The SEXi ransomware operation, recognized for focusing on VMware ESXi servers, has rebranded beneath the title APT INC and has focused quite a few organizations in latest assaults.
The risk actors began attacking organizations in February 2024 utilizing the leaked Babuk encryptor to focus on VMware ESXi servers and the leaked LockBit 3 encryptor to focus on Home windows.
The cybercriminals quickly gained media consideration for a massive attack on IxMetro Powerhost, a Chilean internet hosting supplier whose VMware ESXi servers had been encrypted within the assault.
The ransomware operation was given the title SEXi primarily based on the SEXi.txt ransom notice title and the .SEXi extension within the names of encrypted information.
Cybersecurity researcher Will Thomas later found different variants that use the names SOCOTRA, FORMOSA, and LIMPOPO.
Whereas the ransomware operation makes use of each Linux and Home windows encryptors, it’s recognized for focusing on VMware ESXi servers.
Rebrands as APT INC
Since June, the ransomware operation has rebranded as APT INC, with cybersecurity researcher Rivitna telling BleepingComputer they proceed to make use of the Babuk and LockBit 3 encryptors.
Over the previous two weeks, quite a few APT INC victims have contacted BleepingComputer or posted in our forums to share related experiences relating to their assaults.
The risk actors achieve entry to the VMware ESXi servers and encrypt information associated to the digital machines, corresponding to digital disks, storage, and backup photographs. The opposite information on the working system will not be encrypted.
Every sufferer will likely be assigned a random title that isn’t affiliated with the corporate.
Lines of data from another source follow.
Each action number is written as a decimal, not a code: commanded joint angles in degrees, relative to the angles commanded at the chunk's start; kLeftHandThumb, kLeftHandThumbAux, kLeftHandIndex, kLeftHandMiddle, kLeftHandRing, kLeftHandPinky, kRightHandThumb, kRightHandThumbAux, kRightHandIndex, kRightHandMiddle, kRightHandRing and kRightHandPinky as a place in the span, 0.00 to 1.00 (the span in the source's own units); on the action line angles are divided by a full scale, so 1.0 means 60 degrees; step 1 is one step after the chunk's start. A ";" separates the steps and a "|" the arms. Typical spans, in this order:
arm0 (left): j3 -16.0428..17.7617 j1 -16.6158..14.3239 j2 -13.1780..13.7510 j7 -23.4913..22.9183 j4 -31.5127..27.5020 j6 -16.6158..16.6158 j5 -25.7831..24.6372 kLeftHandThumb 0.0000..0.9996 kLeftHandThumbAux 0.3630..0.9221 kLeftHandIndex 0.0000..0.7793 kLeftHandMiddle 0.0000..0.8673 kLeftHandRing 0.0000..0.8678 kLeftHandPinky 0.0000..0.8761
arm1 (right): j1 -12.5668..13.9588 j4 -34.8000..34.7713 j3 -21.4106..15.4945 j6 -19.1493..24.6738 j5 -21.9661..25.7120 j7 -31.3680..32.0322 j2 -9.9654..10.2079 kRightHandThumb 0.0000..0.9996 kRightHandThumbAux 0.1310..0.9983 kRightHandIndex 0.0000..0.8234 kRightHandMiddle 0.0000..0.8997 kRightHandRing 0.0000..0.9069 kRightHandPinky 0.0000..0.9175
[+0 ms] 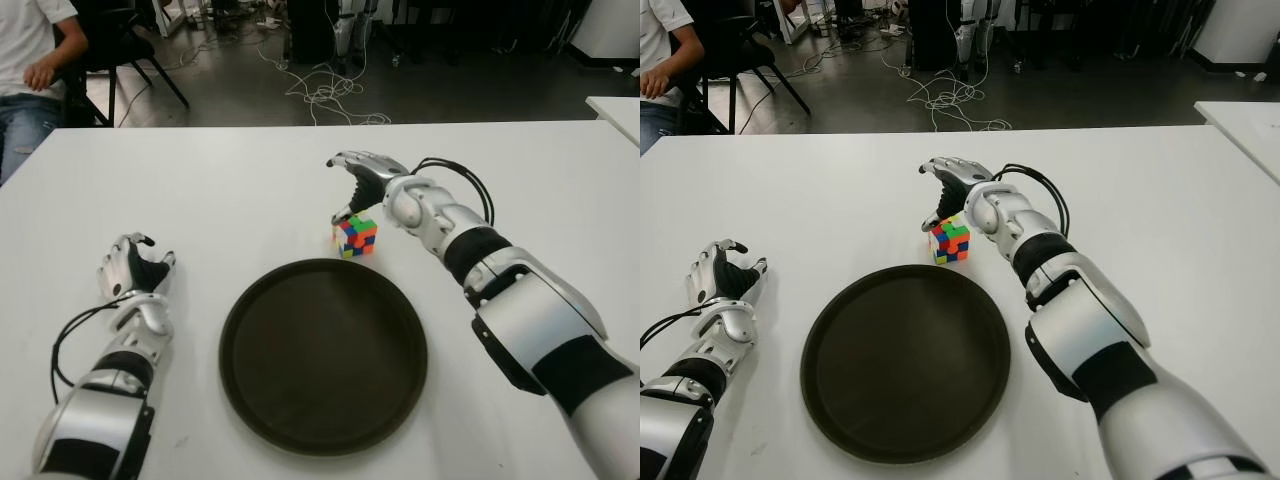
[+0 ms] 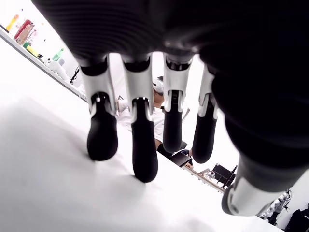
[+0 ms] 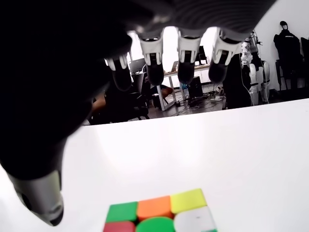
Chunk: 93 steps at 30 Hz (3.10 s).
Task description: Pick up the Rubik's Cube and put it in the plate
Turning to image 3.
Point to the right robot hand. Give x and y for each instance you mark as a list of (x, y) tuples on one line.
[(48, 72)]

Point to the white humanoid robot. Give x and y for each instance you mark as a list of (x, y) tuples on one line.
[(253, 72)]

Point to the black chair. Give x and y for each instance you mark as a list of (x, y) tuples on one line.
[(128, 106)]

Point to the multicoloured Rubik's cube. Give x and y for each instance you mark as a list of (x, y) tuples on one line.
[(154, 207)]

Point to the grey laptop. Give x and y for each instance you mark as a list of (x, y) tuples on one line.
[(137, 65)]

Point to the black computer tower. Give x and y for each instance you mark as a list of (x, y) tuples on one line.
[(195, 88)]

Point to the black jacket on mannequin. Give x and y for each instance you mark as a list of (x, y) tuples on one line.
[(287, 48)]

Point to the white power strip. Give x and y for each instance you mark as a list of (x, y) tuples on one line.
[(217, 98)]

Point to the black cabinet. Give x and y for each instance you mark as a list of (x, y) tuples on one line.
[(234, 91)]

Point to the white frame desk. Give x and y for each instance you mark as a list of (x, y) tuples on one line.
[(169, 79)]

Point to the soccer ball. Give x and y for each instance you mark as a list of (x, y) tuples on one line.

This title is used for the ransom notice names and the encrypted file extension.
These ransom notes include info on contacting the risk actors utilizing the Session encrypted messaging software. Notice how the Session handle of 05c5dbb3e0f6c173dd4ca479587dbeccc1365998ff9042581cd294566645ec7912 is identical one used within the SEXi ransom notes.
BleepingComputer has realized that ransom calls for range between tens of hundreds to thousands and thousands, with the CEO of IxMetro Powerhost publicly stating that the risk actors demanded two bitcoins per encrypted buyer.Â
Sadly, the Babuk and LockBit 3 encryptors are safe and don’t have any recognized weaknesses, so there isn’t a free solution to recuperate information.
The leaked Babuk and LockBit 3 encryptors have been used to energy new ransomware operations, together with APT INC. The leaked Babuk encryptors have been widely adopted as they embrace an encryptor that targets VMware ESXi servers, which is closely used within the enterprise.